* [What is required]:
Look through the entries below and report how many lines hold the string "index". Only the number is wanted.

*** Opening of Extracted records ***

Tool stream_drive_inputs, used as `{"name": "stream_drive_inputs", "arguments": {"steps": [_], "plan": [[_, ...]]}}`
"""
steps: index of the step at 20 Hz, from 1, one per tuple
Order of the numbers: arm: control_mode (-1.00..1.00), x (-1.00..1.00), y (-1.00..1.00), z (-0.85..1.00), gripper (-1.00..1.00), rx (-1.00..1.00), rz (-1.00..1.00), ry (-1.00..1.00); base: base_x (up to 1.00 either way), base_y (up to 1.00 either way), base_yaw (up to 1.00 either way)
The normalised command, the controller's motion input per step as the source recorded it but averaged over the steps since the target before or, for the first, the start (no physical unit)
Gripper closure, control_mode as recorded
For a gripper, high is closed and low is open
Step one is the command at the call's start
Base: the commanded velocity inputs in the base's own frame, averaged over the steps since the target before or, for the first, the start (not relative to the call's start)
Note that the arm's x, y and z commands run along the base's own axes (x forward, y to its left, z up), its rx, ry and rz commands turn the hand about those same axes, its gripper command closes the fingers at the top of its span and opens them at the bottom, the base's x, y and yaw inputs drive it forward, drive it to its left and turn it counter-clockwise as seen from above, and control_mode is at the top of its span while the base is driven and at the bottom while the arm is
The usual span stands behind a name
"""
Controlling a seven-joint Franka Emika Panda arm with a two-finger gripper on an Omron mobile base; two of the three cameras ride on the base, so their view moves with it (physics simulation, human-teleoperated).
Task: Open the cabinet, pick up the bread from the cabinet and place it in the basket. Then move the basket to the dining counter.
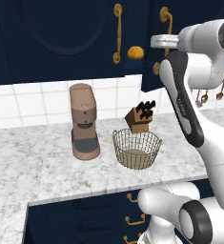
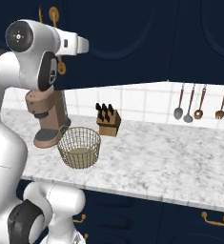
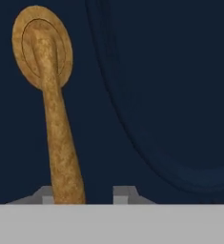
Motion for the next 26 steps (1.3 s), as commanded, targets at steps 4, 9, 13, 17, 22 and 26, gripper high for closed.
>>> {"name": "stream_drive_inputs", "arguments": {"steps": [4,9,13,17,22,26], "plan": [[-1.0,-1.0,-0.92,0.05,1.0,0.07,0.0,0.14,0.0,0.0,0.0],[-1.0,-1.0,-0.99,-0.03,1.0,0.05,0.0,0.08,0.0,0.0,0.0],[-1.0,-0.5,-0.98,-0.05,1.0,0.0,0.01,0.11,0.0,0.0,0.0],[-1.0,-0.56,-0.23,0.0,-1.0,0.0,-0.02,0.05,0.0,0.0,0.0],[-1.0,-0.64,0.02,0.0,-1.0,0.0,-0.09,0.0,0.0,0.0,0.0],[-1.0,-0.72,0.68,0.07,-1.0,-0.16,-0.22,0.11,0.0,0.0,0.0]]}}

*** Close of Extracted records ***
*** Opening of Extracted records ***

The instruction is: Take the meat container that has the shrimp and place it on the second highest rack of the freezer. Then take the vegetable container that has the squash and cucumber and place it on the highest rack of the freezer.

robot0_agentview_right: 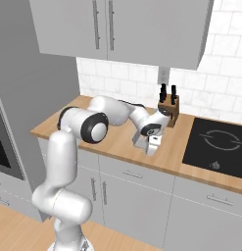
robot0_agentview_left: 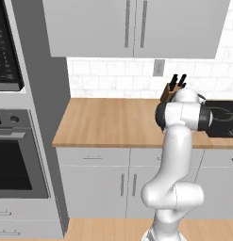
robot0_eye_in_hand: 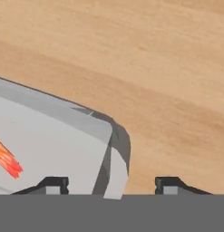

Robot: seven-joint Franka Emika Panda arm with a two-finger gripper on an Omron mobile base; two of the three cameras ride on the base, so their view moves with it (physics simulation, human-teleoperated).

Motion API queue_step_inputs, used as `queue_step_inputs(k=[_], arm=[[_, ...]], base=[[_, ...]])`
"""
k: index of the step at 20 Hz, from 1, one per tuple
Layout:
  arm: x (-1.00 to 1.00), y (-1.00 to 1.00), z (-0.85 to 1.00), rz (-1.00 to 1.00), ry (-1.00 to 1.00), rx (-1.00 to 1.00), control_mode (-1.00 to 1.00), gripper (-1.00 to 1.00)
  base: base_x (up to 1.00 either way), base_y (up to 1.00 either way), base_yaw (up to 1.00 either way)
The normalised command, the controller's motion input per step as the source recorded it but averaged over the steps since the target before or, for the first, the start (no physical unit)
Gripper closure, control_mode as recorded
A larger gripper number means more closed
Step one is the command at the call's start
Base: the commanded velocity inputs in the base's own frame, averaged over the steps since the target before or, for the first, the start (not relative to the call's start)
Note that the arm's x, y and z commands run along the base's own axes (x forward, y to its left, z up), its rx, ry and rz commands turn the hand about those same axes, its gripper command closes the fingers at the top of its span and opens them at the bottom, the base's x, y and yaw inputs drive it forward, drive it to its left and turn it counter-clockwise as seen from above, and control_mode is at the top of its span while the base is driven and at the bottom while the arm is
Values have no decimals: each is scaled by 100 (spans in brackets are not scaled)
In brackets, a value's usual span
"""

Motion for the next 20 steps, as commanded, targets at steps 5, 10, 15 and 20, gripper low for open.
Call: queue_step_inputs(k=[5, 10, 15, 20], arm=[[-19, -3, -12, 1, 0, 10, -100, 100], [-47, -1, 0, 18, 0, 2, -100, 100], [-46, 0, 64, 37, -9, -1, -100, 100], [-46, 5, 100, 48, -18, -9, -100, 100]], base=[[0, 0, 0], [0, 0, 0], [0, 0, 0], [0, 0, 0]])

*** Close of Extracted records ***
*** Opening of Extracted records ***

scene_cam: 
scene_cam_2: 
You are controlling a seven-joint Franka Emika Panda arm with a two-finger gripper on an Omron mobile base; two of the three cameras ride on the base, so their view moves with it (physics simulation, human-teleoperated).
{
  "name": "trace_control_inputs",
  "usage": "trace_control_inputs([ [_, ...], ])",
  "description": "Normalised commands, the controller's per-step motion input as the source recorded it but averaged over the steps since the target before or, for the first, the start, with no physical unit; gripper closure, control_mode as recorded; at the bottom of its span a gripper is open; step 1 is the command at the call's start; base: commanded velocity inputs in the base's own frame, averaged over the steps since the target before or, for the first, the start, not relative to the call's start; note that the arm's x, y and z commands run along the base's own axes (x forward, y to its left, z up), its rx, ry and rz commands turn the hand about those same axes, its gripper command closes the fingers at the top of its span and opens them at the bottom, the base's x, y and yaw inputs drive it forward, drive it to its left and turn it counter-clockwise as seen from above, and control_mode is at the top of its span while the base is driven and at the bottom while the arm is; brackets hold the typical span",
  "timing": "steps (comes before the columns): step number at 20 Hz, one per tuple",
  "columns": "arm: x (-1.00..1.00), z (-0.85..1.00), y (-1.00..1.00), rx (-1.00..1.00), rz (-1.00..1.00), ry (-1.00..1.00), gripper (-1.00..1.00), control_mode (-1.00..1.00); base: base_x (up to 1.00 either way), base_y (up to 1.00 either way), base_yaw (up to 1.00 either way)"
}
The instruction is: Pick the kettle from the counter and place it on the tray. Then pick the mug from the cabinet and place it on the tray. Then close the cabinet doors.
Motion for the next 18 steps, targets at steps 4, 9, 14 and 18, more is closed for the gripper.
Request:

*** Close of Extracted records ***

* [Exercise answer]:
2